India’s Trade Pact with the UK: Dilution of Compulsory Licensing and High Prices of Patented Medicines
• India’s support for compulsory licensing to address high prices of patented medicines has been dilutionated by the India-United Kingdom Comprehensive Economic and Trade Agreement (CETA).
• The agreement’s intellectual property chapter, Article 13.6, acknowledges the preferable route to promote and ensure access to medicines is through voluntary mechanisms, such as voluntary licensing.

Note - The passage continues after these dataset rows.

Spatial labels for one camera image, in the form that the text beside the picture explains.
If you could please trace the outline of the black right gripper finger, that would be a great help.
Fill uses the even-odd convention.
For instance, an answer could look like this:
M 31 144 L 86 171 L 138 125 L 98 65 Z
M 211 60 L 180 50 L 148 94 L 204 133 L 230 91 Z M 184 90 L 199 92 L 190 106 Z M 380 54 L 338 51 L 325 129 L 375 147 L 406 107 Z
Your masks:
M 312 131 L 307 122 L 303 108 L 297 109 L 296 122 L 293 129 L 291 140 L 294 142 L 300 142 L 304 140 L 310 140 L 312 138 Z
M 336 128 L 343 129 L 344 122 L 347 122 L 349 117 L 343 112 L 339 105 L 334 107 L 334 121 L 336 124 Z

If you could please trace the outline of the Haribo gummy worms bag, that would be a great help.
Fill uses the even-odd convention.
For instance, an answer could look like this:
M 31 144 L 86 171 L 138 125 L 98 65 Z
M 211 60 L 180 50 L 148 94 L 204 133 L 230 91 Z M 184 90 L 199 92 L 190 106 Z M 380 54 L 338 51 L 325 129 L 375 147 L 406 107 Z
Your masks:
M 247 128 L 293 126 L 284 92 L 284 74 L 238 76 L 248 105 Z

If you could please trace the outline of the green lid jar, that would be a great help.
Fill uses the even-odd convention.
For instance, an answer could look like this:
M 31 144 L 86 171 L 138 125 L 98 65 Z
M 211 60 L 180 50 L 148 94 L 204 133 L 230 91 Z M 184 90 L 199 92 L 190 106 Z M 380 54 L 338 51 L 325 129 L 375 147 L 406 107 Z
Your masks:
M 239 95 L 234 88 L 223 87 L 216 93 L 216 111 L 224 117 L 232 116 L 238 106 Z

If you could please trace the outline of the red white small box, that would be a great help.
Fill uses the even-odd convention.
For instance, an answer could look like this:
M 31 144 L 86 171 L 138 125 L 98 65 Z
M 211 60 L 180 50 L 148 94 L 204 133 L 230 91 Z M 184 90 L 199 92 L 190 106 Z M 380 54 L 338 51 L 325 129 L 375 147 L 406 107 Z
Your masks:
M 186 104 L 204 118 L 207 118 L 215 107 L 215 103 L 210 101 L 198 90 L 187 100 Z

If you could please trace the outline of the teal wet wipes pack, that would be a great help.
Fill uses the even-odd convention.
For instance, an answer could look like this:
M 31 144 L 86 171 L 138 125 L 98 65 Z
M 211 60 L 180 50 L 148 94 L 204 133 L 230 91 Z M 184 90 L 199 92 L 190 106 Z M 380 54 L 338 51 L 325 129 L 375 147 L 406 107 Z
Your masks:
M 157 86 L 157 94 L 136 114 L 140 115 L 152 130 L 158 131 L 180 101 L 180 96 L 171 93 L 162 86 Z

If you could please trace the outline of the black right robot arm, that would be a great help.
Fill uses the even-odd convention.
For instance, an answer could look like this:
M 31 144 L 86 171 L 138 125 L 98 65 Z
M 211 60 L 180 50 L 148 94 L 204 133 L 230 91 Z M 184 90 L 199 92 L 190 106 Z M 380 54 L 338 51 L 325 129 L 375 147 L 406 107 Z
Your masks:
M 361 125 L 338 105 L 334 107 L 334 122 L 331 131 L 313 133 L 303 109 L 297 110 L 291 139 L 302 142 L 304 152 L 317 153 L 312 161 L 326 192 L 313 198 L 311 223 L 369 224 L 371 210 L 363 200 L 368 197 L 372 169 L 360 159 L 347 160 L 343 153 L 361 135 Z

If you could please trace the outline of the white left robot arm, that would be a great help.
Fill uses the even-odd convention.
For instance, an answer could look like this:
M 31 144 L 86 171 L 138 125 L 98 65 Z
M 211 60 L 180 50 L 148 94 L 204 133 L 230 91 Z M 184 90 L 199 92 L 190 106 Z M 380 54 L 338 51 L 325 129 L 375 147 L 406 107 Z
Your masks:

• India’s agreement to this provision would result in a dilution of its position on two critical issues: the use of compulsory licensing to address high prices of patented medicines and the need for advanced countries to transfer technologies to developing countries on “favourable terms” for industrialisation and carbon footprint reduction.
• The high prices of patented medicines are a serious anomaly of the patent system, due to excessive rent-seeking by patentees. Compulsory licensing can improve the affordability of high-priced medicines by facilitating the production of such medicines.
• India’s TRIPS-consistent Patents Act allows for the grant of compulsory license to anyone interested in producing a patented product in India, three years after the grant of a patent.
• However, voluntary licenses cannot ensure access to affordable medicines due to the weak bargaining position of domestic companies in developing countries vis-à-vis dominant pharmaceutical corporations.
• The CETA undermines India’s demand for technology transfer “on favourable terms” in several multilateral forums, which was first made through the United Nations General Assembly Resolution on the New International Economic Order (NIEO) in 1974.